Let's start with the director: Éric Génovèse is the same man who directed Anna Bolena last year in Vienna. Although not worse than the one presented at The Met, and despite our beloved Trebs singing the title role, that was one of the longest opera shows I've experienced in my long life. So, I obviously expected this Così to be pretentious, plagued by trivial symbols that eventually obstruct the interaction among protagonists -- so essential for this opera... but in the end I was delighted to be proven wrong: this Così is theatrically very well structured -- the actors are never left on stage to act on their own; everyone seemed to be involved and in service of this great opera. Yes, it is a totally narrative & classical staging (which I a priori dislike), the costumes suggest the action taking place at the beginning of the 19th century --thus making it more distant from our time and us-- and there is no any discernible ground director's idea in this show. And yet it works! For this kind of show to really work one needs a significant amount of rehearsal time which was evidently the case in preparing this revival. In the end, a round of fully deserved applause to Génovèse and his production team.

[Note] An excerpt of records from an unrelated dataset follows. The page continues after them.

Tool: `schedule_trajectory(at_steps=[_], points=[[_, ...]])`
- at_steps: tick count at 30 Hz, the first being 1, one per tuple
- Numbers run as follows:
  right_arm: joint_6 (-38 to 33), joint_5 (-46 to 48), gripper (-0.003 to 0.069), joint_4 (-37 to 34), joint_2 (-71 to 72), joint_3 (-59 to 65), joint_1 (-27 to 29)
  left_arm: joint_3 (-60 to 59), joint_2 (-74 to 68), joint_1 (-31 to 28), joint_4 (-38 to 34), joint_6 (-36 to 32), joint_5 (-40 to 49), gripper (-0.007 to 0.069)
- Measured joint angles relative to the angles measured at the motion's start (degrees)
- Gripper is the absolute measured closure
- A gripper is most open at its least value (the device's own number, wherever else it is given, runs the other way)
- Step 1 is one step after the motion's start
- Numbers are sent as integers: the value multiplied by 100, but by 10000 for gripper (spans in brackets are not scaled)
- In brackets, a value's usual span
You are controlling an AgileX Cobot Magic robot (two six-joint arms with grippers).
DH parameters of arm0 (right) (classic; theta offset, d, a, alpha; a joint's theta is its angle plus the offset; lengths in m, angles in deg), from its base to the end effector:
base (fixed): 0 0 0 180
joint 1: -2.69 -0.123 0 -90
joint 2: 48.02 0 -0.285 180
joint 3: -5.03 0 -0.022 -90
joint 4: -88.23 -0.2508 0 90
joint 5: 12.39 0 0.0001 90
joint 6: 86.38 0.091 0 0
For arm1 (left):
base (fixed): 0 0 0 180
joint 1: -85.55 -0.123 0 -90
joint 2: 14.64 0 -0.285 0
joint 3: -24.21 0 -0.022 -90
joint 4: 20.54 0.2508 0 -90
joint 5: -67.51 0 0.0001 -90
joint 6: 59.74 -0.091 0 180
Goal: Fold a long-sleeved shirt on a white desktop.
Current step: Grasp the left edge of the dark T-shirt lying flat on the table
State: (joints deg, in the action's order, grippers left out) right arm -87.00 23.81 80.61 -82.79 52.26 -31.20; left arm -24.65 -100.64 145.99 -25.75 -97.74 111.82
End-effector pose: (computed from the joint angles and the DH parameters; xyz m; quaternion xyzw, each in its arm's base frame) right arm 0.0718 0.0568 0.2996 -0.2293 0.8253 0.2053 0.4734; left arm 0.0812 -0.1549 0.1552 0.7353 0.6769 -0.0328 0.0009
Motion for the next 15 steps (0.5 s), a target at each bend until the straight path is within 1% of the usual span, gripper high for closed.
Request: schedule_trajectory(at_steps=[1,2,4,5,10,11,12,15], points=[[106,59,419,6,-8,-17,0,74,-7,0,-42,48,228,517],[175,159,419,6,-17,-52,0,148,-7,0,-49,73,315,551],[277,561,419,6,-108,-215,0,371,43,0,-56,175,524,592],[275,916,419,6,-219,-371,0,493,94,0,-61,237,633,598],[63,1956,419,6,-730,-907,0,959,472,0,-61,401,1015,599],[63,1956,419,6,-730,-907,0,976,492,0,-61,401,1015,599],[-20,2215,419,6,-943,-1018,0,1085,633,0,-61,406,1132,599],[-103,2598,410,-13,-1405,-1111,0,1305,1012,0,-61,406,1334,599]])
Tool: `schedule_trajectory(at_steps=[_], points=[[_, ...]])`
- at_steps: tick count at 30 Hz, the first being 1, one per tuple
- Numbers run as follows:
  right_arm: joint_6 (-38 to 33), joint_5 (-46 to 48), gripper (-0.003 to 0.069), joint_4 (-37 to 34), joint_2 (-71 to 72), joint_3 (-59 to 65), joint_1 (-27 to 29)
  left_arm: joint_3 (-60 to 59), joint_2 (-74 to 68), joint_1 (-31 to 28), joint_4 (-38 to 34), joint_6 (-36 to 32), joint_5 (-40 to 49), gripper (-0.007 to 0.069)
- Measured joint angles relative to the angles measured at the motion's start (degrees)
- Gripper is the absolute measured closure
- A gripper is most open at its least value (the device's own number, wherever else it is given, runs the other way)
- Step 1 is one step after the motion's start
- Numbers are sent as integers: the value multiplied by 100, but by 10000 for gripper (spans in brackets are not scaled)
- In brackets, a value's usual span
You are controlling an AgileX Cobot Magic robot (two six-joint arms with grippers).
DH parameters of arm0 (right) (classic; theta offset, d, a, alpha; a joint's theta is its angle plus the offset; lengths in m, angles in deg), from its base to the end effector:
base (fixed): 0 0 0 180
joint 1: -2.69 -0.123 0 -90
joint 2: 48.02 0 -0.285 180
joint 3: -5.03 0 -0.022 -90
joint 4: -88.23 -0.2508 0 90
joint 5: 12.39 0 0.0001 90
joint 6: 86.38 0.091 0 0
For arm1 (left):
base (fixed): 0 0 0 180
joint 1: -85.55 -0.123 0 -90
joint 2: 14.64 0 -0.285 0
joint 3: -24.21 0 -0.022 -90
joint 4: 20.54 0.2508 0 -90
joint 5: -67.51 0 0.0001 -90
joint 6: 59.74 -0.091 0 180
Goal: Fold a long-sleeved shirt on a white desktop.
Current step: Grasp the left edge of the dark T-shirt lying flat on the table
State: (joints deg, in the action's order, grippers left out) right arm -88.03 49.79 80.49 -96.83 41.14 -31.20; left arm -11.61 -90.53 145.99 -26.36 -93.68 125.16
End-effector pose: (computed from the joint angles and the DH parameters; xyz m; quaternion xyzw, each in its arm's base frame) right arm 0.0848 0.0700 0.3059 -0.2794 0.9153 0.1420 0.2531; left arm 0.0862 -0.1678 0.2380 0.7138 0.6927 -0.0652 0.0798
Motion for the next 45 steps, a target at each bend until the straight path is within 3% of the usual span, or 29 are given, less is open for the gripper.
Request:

|Eric Génovèse and his assist. Valérie Nègre|
Jérémie Rhorer and his orchestra (Le Cercle de l'Harmonie) are always excellent in Mozart and they confirmed their reputation here, even if the performance on the ancient instruments is not exactly what I like the most. There is nothing peculiar about their performance but it was lively, accurate and perfectly well toned to fit the size of the auditorium of Théâtre des Champs Élysées -- otherwise impeccable for the Mozart's operas.
I left the best for the last: the singers. You all know that Bernard Richter is the best lyric tenor in the world right now. Of course you do, and of course he is! ;) I hope he stays away from Verdi, Puccini... and from shouting in general, to save his huge and beautiful voice for the delicate roles that no one else can/could sing like this. So, yes he was won-der-ful but I feel I would be unfair if I said he was the best out there, mostly because his voice is too big for TCE [this must be the first time for me to say on this blog]. After this Ferrando, and previously Atys, Don Ottavio, Chevalier de la Force... you can count me as a Bernard Richter fan!
|Bernrd Richter, Michèle Losier and Pietro Spagnoli|
Since the tragic date in 2009 --when Gerard Mortier left the Paris Opera-- we are getting much less chance to listen to a stunningly beautiful voice by Camilla Tilling. Having her back in an opera production was a treat per se. She cleverly sang through da capo without wasting too much of her voice, and then displayed its perly beauty in all the Fiordiligi arias that matched in beauty the famous renditions by Margaret Price. Her scenic presence is equally fantastic.
When you add to that always splendid Markus Werba whose delicate interpreting of the Mozartian characters makes his richly toned baritone a large bonus in any production of an opera by Mozart, you understand that this premiere was really a beautiful Mozart night. Michèle Losier was terrific too. She's clearly becoming one of the crowd's favorite in Paris. Pietro Spagnoli has that quality that is hard to define and is referred to "italienità", often mistakenly identified by the buffoonery in Il barbiere in Siviglia. I believe he's a perfect model of how the role of Don Alfonso should be sung; there you get a full size of italienità -- in his classy singing and his scenic spontaneity. As far as I can remember this was a first big role for Claire Debono. She is always your perfectly reliable second role. Here she went that extra mile and was a brilliant Despina. Félicitations Claire!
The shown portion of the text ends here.